Under normal circumstances, MOSFET driver chips are also integrated into the main control chip. The drive of MOS tubes is achieved by adding high or low levels to the gate. The gate of MOS tubes has a large capacitance. To drive the MOS tube to switch quickly, the driver chip must output a certain current. Such a large current integrated into the main control chip may affect the working accuracy of the main control chip (an analog integrated circuit) due to heat, thereby affecting the accuracy of the output voltage. Therefore, the main control chip integrates at most three-phase MOS drivers. Motherboards with less than three phases currently often directly use main control chips with integrated MOS drivers, without independent MOSFET Drivers. Motherboards with 4-phase and 5-phase power supply generally use 4 or 5 independent MOSFET Drivers. There are also solutions that use main control with integrated three-phase MOS drivers, and the fourth and fifth phases are driven by independent driver chips. Here are a few examples.
Biostar Tforce 945P BIOSTAR TA790GX 128M Onda Magic Sword P35 Let's first look at this situation that can easily cause confusion. Some motherboard manufacturers choose to use two parallel chokes per phase. The general perception of users is that one choke corresponds to one phase, and they can only be amazed when they see the luxurious ten or twelve chokes. This quickly widens the gap with other manufacturers in terms of luxury.
We don't know what technical reasons manufacturers have for using two inductors in parallel instead of one inductor. Two inductors can allow twice the current to pass through, and the same amount of loss is shared by two inductors, so the temperature rise of each inductor is smaller, but compared with the real two-phase split, the ripple is still a little worse.

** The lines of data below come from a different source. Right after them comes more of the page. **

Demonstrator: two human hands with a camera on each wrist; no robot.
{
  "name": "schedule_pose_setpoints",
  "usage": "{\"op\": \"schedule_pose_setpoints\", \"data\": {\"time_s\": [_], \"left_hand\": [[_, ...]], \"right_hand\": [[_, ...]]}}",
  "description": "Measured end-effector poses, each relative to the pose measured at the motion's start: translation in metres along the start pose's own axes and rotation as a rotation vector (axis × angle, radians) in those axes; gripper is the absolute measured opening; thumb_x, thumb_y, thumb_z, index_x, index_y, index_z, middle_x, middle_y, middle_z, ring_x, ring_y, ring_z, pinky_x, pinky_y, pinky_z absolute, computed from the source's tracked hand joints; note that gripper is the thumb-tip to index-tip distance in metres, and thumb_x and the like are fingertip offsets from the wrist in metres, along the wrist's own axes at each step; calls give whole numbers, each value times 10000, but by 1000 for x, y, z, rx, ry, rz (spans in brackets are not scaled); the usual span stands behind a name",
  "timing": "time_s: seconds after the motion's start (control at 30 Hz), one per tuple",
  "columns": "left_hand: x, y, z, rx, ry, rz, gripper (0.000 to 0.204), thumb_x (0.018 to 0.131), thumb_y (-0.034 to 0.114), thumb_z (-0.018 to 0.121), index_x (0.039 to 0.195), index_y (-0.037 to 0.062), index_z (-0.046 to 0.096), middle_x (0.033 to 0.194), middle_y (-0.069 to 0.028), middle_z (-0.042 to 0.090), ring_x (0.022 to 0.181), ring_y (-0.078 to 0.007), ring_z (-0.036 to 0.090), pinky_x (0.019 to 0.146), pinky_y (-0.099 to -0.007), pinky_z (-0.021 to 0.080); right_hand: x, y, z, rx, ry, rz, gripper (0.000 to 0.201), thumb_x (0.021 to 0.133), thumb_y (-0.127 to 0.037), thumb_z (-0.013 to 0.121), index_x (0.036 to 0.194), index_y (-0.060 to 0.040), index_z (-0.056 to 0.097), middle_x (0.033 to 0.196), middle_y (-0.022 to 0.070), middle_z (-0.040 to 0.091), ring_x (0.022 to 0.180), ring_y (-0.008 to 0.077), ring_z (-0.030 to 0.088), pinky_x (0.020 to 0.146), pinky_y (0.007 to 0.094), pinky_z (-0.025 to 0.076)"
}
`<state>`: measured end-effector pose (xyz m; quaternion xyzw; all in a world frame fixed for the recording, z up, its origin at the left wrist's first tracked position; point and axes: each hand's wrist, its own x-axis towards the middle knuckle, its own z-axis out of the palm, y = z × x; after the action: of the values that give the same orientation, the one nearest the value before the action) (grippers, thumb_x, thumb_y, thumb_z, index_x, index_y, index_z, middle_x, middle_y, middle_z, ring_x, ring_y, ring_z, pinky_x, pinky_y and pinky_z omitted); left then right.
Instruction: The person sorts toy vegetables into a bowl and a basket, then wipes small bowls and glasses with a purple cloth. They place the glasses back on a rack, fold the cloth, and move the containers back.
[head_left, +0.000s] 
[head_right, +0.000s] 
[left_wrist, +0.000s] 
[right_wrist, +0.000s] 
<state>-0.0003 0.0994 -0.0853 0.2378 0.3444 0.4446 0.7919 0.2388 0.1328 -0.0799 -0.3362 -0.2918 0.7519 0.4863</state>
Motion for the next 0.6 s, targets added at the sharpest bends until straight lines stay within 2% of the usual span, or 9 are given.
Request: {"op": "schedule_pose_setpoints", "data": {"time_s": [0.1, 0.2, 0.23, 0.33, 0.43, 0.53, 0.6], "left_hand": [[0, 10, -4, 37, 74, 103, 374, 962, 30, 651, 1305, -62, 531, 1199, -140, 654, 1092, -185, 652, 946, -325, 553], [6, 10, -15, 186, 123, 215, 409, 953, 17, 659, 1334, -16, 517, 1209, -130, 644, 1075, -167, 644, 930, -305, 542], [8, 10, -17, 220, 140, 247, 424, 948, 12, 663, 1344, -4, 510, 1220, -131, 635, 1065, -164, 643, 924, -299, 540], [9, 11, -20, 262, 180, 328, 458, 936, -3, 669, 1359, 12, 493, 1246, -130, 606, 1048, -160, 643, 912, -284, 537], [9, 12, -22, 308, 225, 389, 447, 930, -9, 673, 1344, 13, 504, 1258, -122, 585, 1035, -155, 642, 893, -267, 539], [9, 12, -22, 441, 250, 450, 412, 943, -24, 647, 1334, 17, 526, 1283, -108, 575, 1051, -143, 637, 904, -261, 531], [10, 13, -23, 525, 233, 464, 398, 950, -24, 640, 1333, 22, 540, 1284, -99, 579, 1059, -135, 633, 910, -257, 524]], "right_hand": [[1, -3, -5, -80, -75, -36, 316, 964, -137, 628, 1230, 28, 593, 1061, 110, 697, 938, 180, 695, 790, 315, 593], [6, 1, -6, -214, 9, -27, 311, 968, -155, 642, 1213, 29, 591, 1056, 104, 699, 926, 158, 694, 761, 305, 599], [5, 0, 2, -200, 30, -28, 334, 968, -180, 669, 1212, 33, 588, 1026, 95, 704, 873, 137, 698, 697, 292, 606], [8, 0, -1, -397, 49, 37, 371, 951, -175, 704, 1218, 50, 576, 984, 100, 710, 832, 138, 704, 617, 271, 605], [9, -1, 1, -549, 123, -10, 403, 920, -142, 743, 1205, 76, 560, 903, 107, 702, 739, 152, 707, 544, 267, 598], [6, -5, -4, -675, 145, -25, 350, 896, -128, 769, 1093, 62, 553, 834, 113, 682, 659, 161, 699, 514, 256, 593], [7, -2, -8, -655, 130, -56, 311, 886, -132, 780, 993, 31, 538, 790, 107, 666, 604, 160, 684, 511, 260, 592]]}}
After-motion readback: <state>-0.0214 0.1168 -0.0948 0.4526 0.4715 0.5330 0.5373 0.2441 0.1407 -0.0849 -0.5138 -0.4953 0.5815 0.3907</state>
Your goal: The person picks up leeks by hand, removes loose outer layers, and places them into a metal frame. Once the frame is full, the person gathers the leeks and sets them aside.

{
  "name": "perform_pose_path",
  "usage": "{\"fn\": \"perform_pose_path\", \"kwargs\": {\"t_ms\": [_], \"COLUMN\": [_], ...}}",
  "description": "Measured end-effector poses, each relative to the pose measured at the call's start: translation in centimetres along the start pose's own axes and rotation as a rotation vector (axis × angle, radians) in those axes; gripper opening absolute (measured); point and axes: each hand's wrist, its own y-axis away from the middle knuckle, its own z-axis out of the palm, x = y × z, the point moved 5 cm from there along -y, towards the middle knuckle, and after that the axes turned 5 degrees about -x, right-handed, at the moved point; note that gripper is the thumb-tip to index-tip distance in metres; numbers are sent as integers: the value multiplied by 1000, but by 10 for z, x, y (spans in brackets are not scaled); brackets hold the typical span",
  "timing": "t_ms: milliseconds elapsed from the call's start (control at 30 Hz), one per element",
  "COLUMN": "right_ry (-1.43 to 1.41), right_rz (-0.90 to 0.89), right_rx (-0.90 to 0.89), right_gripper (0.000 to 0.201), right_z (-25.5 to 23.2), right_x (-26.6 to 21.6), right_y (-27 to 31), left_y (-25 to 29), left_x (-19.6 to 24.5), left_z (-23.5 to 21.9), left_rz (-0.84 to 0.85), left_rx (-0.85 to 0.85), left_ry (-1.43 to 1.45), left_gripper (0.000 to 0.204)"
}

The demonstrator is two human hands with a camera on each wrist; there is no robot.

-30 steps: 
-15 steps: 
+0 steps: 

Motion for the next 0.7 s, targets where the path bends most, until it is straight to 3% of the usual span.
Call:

The motherboards above include well-known brands from Taiwan and mainland China. What they have in common is that they use two parallel inductors instead of one per phase, which looks like 2n-phase power supply, but it is actually n-phase. Let's see how to identify them.
First, let's go back to this ancestor, EPOX 8RDA3I PRO. We mentioned earlier that it is a two-phase design instead of a four-phase design for the following two reasons:

• The PWM main control chip and driver numbers both indicate that this is a two-phase power supply solution;
• With 6 MOSFETs, there can only be two phases, 3 in each phase, and it is impossible to have 4 phases.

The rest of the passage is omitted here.